What is expected -
Before copying, set the pictures aside; then repeat every line below verbatim.

Supplied material -

======

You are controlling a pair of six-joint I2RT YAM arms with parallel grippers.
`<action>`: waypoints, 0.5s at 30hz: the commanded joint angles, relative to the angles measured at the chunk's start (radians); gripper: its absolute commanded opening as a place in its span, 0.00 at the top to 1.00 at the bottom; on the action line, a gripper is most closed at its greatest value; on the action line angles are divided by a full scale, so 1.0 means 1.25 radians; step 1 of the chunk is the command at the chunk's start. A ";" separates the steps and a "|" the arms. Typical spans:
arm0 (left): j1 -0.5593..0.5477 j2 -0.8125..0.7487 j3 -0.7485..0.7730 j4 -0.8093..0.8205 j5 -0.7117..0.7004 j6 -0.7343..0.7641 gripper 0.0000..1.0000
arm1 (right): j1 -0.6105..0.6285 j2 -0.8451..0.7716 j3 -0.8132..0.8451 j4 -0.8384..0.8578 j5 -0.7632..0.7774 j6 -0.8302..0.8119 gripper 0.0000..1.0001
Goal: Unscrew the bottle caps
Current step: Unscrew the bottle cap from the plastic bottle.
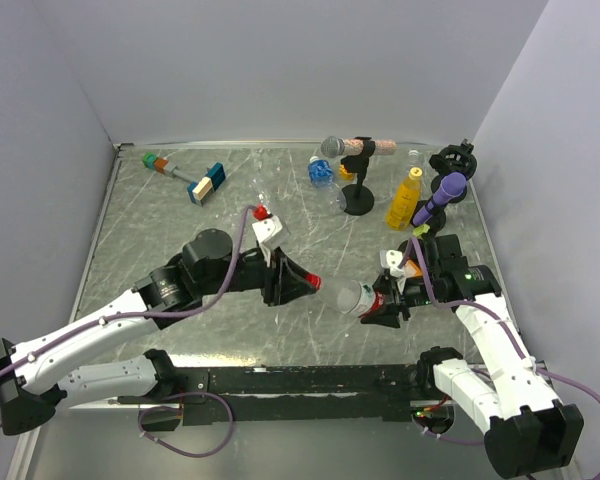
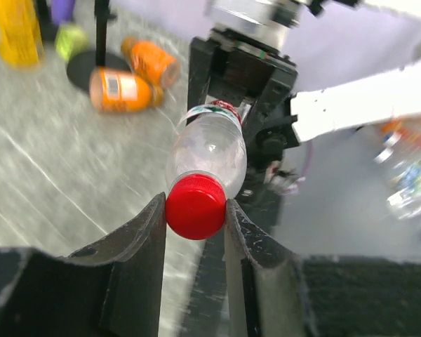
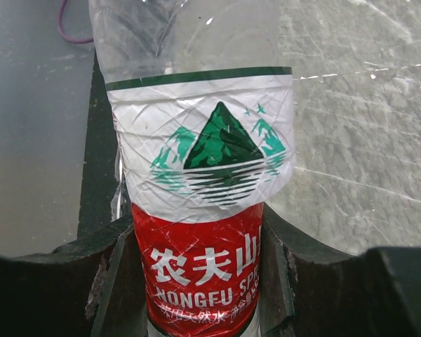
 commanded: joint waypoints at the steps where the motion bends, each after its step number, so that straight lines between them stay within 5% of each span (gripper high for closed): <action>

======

Result below -
You are controlling a pair of six-joint I2RT YAM arms with parallel grippers.
`<action>`: waypoints, 0.5s at 30hz: the commanded joint angles, relative to the angles measured at the chunk's start (radians); gripper: its absolute commanded opening as a place in its span, 0.00 at the top to 1.00 at the bottom; on the action line, a gripper is most closed at its greatest value; on the action line angles are divided by a full scale, so 1.0 means 1.25 radians; step 1 of the chunk is the command at the chunk's start. A ";" separates the steps and a "|" the arms. Typical spans:
arm0 (left): j1 -0.5593..0.5477 j2 -0.8125..0.7487 j3 -0.7485..0.7730 j4 -0.8093..0.8205 j5 -0.7117..0.7004 j6 -0.7343..0.7641 gripper 0.0000..1.0000
arm1 (right): j1 -0.6105..0.6285 j2 -0.8451..0.7716 j3 -0.8132..0.8451 j4 -0.8384..0.8578 j5 -0.7632..0.7774 j6 -0.8302..0.8119 gripper 0.0000..1.0001
Goal: Unscrew the bottle caps
Current step: Unscrew the bottle cap from the plastic bottle.
 commanded: joint waypoints at the steps where the motion bends, each after its step number, so that straight lines between them stay within 5% of each span (gripper high for closed): <action>

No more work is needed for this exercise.